The main objective for the surgical correction is to restore normal function and not necessarily anatomical correction. This is accomplished by replacing the valve or by reconstructing the valve. Both of the procedures require the use of cardiopulmonary bypass and is a major surgical operation carrying a non-negligible early morbidity and mortality risk, and a postoperative rehabilitation for months with substantial postoperative pain. Historically, the surgical approach to patients with functional mitral regurgitation was mitral valve replacement, however with certain adverse consequences such as thromboembolic complications, the need for anticoagulation, insufficient durability of the valve, loss of ventricular function and geometry.
Reconstruction of the mitral valve is therefore the preferred treatment for the correction of mitral valve regurgitation and typically consists of a quadrangular resection of the posterior valve (valvuloplasty) in combination with a reduction of the mitral valve annulus (annuloplasty) by the means of suturing a ring onto the annulus. These procedures are surgically demanding and require a bloodless and well-exposed operating field for an optimal surgical result. The technique has virtually not been changed for more than three decades.
More recently, prolapse of the valve has been repaired by anchoring the free edge of the prolapsing leaflet to the corresponding free edge of the opposing leaflet and thereby restoring apposition but not necessarily coaptation. In this procedure a ring annuloplasty is also required to attain complete coaptation.

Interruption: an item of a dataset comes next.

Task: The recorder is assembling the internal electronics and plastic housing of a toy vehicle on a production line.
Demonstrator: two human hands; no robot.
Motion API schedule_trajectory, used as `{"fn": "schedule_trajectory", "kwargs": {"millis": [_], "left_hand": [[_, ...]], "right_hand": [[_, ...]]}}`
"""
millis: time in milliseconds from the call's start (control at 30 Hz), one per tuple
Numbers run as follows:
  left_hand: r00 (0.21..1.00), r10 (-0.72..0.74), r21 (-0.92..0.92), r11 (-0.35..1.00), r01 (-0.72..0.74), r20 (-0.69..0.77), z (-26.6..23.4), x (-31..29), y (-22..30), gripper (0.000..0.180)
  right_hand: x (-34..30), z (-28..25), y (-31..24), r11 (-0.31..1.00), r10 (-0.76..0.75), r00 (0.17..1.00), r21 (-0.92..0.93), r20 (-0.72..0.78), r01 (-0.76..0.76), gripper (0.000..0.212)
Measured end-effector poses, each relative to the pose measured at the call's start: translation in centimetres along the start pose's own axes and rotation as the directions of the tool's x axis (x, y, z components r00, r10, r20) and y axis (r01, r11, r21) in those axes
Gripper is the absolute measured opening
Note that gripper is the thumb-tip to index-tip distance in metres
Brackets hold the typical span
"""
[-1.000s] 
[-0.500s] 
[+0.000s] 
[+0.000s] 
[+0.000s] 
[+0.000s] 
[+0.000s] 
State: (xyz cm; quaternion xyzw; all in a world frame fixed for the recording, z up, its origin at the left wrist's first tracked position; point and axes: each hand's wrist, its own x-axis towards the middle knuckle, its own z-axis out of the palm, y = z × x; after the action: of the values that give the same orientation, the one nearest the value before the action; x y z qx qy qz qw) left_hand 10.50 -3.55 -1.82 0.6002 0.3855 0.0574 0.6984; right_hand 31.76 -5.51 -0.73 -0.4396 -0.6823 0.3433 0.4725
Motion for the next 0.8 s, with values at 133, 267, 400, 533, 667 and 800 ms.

This method commonly referred to as an edge-to-edge or “Alfieri” repair also has certain drawbacks such as the creation of a double orifice valve and thereby reducing the effective orifice area. Several less invasive approaches related to the edge-to-edge technique has been suggested, for repairing mitral valve regurgitation by placing a clip through a catheter to suture the valve edges. However, it still remains to conduct an annuloplasty procedure, which has not yet been resolved by a catheter technique and therefore is to be performed by conventional surgery, which makes the method impractical.
Notwithstanding the presence of a variety of presently available surgical techniques and promising catheter based procedures for the future, there remains a need for a simple but effective device and corresponding surgical, minimally invasive or transvascular procedure to reduce mitral valve regurgitation.